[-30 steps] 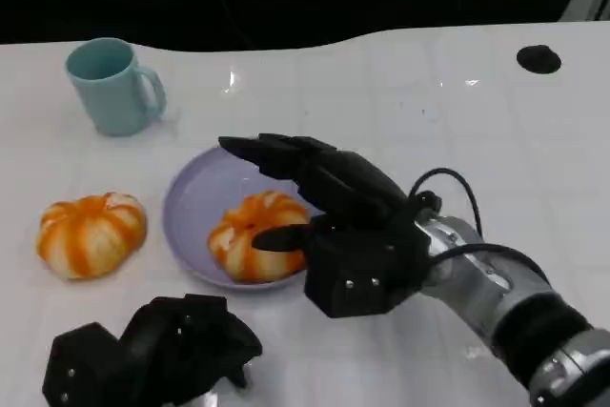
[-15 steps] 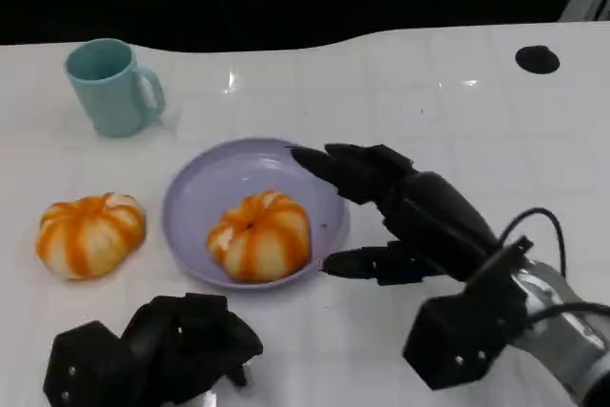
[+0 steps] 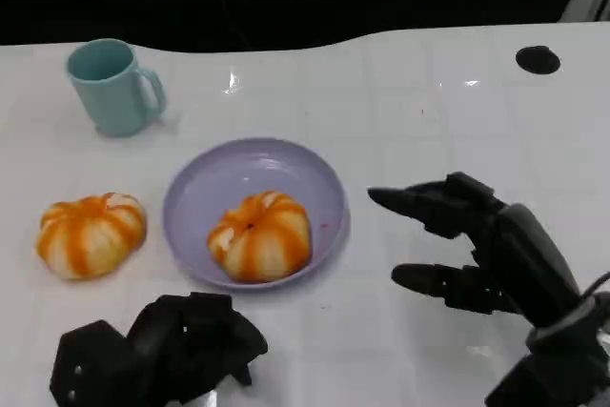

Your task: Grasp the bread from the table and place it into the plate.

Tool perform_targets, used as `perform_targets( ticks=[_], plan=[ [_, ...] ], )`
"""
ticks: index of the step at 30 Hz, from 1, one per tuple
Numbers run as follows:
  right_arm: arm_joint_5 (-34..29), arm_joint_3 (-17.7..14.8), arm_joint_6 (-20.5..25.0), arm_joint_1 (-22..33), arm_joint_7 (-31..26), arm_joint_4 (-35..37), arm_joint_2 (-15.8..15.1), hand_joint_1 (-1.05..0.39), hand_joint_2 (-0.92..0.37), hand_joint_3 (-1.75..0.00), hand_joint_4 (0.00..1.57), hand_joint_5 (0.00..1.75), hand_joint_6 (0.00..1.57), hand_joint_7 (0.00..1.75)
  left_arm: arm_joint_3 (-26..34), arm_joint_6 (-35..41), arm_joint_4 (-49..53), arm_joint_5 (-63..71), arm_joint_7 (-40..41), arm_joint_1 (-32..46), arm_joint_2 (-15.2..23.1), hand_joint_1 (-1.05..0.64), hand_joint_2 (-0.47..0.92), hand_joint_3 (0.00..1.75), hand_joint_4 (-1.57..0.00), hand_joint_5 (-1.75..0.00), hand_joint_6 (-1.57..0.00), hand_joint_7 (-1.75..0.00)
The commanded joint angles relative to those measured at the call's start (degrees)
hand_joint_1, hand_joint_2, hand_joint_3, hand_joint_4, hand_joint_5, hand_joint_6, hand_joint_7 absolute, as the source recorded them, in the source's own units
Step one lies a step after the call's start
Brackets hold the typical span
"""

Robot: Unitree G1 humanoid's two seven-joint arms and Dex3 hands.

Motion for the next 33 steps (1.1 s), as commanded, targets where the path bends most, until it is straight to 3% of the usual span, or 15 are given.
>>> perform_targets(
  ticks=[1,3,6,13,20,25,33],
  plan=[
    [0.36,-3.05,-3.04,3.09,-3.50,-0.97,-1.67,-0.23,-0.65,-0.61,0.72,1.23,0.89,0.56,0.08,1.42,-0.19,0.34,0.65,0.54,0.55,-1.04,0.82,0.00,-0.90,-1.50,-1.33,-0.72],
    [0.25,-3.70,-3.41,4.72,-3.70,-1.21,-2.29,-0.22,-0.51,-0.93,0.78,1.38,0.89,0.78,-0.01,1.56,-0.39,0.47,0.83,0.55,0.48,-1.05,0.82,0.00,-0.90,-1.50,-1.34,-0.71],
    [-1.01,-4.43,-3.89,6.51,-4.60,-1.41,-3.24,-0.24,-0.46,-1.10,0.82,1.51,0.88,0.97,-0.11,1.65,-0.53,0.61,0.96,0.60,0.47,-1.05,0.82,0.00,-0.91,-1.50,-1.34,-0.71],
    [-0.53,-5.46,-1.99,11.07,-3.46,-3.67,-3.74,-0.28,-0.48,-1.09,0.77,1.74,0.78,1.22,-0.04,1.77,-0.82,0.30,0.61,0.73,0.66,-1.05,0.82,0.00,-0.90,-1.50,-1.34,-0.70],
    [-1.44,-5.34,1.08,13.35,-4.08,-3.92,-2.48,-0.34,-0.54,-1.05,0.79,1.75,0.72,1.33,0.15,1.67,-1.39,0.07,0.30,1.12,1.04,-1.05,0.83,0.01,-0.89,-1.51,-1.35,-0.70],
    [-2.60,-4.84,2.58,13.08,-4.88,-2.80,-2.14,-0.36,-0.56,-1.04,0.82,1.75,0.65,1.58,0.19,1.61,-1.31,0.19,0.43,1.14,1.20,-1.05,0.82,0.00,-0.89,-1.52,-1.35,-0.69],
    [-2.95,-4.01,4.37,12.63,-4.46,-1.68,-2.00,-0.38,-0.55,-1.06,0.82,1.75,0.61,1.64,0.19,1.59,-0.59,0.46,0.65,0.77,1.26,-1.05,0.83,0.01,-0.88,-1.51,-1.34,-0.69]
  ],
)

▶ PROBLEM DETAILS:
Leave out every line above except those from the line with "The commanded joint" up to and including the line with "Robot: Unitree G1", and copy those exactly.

▶ EXERCISE SOLUTION:
The commanded joint angles relative to those measured at the call's start (degrees)
hand_joint_1, hand_joint_2, hand_joint_3, hand_joint_4, hand_joint_5, hand_joint_6, hand_joint_7 absolute, as the source recorded them, in the source's own units
Step one lies a step after the call's start
Brackets hold the typical span
"""

Robot: Unitree G1 humanoid's two seven-joint arms and Dex3 hands.

With this, the answer is complete.